L’Europa non può subire questa strategia, ma deve giocare d’anticipo in modo compatto, restando unita. L’alternativa, cioè una qualche forma di resa, non è una soluzione. Mi sorprende quando sento dire ‘ non facciamo innervosire Putin’. E che cosa dovremmo fare: accettare il sopruso di un dittatore che ha invaso un paese libero e che ha come obiettivo annientare le nostre democrazie liberali?”. La preoccupazione per le conseguenze economiche fatica però ad affievolirsi. “Quello che però spesso non si considera”, dice la vicepresidente del Pd, “è lo scenario che verrebbe a configurarsi non imponendo l’embargo.
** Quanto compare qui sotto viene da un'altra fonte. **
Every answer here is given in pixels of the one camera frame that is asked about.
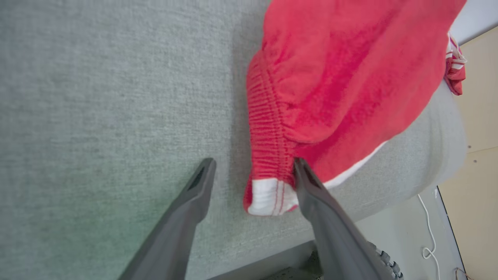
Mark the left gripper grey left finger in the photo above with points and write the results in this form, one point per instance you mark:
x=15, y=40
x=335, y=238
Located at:
x=175, y=233

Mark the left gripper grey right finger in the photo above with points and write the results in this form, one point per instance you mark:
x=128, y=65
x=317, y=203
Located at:
x=338, y=241

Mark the red shorts white trim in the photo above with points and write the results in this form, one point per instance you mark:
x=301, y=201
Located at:
x=342, y=77

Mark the red basketball jersey white collar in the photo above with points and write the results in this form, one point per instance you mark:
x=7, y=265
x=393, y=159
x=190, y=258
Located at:
x=455, y=77

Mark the black treaded robot wheel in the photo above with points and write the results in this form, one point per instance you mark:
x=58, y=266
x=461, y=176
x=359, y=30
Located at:
x=389, y=260

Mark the grey fabric sofa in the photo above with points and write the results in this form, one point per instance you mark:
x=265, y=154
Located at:
x=97, y=116

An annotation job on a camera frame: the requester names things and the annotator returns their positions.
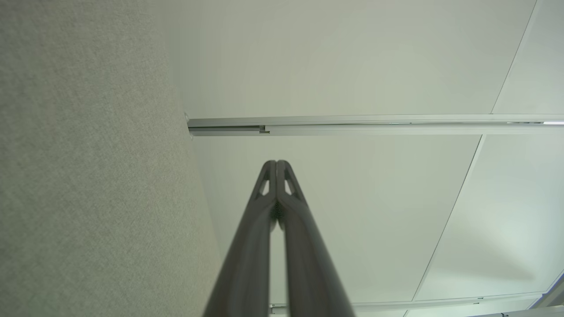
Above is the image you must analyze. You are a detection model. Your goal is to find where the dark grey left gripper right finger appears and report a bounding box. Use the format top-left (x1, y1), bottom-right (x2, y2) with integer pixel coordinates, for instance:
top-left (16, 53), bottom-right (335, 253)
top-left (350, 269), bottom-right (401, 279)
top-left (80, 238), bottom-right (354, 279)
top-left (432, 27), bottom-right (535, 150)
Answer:
top-left (277, 160), bottom-right (356, 317)

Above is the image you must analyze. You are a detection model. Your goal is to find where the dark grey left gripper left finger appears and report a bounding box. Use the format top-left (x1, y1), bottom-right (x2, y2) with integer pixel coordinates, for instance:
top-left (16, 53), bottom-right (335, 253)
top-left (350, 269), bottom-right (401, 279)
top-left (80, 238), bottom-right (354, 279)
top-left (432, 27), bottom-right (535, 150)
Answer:
top-left (203, 160), bottom-right (277, 317)

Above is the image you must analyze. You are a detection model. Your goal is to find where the white metal wall rail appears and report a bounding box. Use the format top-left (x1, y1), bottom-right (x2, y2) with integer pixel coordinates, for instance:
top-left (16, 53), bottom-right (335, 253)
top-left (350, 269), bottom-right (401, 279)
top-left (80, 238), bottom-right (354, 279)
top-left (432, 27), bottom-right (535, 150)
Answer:
top-left (270, 292), bottom-right (543, 316)

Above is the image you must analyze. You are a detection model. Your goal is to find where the grey metal partition post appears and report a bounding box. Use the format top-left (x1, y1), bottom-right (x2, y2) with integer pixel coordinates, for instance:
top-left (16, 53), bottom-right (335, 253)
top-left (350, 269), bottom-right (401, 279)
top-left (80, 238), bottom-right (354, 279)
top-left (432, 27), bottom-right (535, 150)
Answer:
top-left (184, 113), bottom-right (564, 138)
C’è chi pensa o spera che la guerra finisca a breve, chi tra due mesi. Ma se non si impone l’embargo, visto il comportamento di Putin, l’alternativa non è la fine rapida della guerra. L’alternativa, non facendo nulla, sarebbe con grande probabilità un conflitto che si prolunga, magari per anni, con Putin che chiude a intermittenza i rubinetti del gas, carenze sempre maggiori di materie prime, crisi alimentari senza precedenti nel mondo e ancora più massicce ondate di rifugiati dai paesi poveri. Stiamo valutando bene questo scenario?
Io credo che le nostre carte vadano giocate ora, quando sono più efficaci. Dire a Putin “forse ti mettiamo l’embargo tra un anno” è assurdo e inutile. Ricordiamo tutti l’inizio della pandemia, quando c’era molta riluttanza verso le chiusure. Ed era comprensibile, viste le possibili conseguenze economiche, ma poi abbiamo capito che per minimizzare i danni nel lungo periodo bisognava sacrificarsi nel breve.
Ecco, anche ora dobbiamo fare un sacrificio, comunque meno gravoso per noi di quello che abbiamo fatto durante la pandemia, ma per difendere la democrazia e la libertà”.